(The problem)
Look through the material for lines with the word "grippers", and copy each one.

(Data provided)
>>>>

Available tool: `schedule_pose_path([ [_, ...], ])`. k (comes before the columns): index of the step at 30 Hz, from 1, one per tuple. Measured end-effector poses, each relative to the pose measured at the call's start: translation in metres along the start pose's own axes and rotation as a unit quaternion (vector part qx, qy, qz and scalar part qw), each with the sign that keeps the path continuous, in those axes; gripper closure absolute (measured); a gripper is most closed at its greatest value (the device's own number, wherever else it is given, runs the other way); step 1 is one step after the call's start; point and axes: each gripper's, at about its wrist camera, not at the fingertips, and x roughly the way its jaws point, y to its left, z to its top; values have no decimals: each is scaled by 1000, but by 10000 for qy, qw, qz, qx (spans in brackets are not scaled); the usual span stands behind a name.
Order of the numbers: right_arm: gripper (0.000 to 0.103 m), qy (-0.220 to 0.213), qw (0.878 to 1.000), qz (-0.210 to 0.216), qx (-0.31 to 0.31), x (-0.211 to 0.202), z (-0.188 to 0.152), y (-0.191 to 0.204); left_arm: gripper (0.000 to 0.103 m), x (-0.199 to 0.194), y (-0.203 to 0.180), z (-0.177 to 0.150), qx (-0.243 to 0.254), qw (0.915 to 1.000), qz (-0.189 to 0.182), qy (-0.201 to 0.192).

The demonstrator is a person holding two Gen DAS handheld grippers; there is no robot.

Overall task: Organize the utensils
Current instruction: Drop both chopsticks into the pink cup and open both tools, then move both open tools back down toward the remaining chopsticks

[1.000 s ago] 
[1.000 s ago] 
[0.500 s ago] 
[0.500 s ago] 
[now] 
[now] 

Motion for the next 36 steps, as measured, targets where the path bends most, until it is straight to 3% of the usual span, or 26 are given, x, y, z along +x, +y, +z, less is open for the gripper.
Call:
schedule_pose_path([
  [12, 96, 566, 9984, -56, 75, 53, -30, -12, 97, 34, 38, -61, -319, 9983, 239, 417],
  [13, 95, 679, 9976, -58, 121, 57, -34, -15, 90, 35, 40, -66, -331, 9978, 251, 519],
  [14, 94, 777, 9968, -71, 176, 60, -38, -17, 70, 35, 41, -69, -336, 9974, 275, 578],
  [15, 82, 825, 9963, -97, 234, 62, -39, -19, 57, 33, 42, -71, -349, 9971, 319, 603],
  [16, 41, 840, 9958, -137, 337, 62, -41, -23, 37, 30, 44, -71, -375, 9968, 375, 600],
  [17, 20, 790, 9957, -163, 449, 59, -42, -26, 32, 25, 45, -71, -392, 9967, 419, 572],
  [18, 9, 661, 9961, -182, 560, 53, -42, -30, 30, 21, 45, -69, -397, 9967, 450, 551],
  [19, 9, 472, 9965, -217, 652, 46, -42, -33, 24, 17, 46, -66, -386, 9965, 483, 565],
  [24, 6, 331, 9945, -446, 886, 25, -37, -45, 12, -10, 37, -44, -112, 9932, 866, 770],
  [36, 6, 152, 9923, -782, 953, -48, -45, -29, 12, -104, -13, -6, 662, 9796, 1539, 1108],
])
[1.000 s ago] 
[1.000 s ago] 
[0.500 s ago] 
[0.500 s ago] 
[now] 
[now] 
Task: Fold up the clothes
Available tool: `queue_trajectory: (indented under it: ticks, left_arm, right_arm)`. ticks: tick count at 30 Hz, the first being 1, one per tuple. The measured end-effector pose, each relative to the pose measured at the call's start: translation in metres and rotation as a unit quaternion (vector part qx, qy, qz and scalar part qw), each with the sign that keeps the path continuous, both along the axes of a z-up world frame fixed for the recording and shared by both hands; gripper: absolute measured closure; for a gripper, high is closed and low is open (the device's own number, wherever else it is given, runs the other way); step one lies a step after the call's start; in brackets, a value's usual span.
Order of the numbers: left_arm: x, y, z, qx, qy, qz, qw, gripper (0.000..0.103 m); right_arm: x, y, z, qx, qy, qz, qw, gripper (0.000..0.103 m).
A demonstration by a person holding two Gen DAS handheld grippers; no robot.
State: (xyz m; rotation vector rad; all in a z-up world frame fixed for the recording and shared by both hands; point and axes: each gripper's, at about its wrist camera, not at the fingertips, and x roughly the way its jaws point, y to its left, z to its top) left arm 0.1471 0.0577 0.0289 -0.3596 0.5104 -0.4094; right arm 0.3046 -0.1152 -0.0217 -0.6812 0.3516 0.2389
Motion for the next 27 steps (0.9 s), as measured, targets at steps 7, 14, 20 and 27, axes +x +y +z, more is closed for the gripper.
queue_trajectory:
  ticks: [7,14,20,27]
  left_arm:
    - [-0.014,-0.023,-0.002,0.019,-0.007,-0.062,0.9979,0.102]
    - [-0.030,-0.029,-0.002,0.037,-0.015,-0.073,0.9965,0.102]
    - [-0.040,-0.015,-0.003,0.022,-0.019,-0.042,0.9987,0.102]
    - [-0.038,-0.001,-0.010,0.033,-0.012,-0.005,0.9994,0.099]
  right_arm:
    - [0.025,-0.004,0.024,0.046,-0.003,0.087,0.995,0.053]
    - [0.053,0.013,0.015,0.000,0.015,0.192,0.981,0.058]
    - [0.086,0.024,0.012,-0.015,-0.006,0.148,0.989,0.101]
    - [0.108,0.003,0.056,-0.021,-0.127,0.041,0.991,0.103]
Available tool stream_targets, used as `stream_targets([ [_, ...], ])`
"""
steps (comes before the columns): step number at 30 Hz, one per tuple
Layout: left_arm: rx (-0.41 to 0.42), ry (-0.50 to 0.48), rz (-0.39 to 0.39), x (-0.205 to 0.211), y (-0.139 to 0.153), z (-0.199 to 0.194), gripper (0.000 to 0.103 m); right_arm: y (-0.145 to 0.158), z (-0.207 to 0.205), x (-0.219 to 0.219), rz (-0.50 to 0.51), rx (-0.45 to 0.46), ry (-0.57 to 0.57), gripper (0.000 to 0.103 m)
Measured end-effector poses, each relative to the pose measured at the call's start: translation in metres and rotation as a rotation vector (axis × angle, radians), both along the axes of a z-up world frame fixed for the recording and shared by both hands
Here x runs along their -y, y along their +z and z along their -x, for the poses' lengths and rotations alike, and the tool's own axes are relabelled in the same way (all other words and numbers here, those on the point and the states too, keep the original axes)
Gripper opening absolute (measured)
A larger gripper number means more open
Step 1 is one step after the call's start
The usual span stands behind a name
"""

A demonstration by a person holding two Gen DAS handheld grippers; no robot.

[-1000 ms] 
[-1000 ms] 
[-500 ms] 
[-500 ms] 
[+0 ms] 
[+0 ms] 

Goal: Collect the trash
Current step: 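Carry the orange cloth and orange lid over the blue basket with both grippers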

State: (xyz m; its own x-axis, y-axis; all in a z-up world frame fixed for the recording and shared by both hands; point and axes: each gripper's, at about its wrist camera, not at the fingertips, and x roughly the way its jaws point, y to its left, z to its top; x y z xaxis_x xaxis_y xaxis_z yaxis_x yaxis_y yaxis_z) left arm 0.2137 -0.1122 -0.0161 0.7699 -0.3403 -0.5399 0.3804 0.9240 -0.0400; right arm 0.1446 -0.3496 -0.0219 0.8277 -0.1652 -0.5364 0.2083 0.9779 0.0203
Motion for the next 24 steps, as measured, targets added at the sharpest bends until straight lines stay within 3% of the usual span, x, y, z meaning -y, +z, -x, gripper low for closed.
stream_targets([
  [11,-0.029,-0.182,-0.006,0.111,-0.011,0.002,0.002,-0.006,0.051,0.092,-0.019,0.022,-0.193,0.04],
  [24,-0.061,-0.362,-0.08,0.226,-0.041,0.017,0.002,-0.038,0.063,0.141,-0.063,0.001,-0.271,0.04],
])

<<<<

(Finished task)
The demonstrator is a person holding two Gen DAS handheld grippers; there is no robot.
A demonstration by a person holding two Gen DAS handheld grippers; no robot.
A demonstration by a person holding two Gen DAS handheld grippers; no robot.
Current step: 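Carry the orange cloth and orange lid over the blue basket with both grippers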

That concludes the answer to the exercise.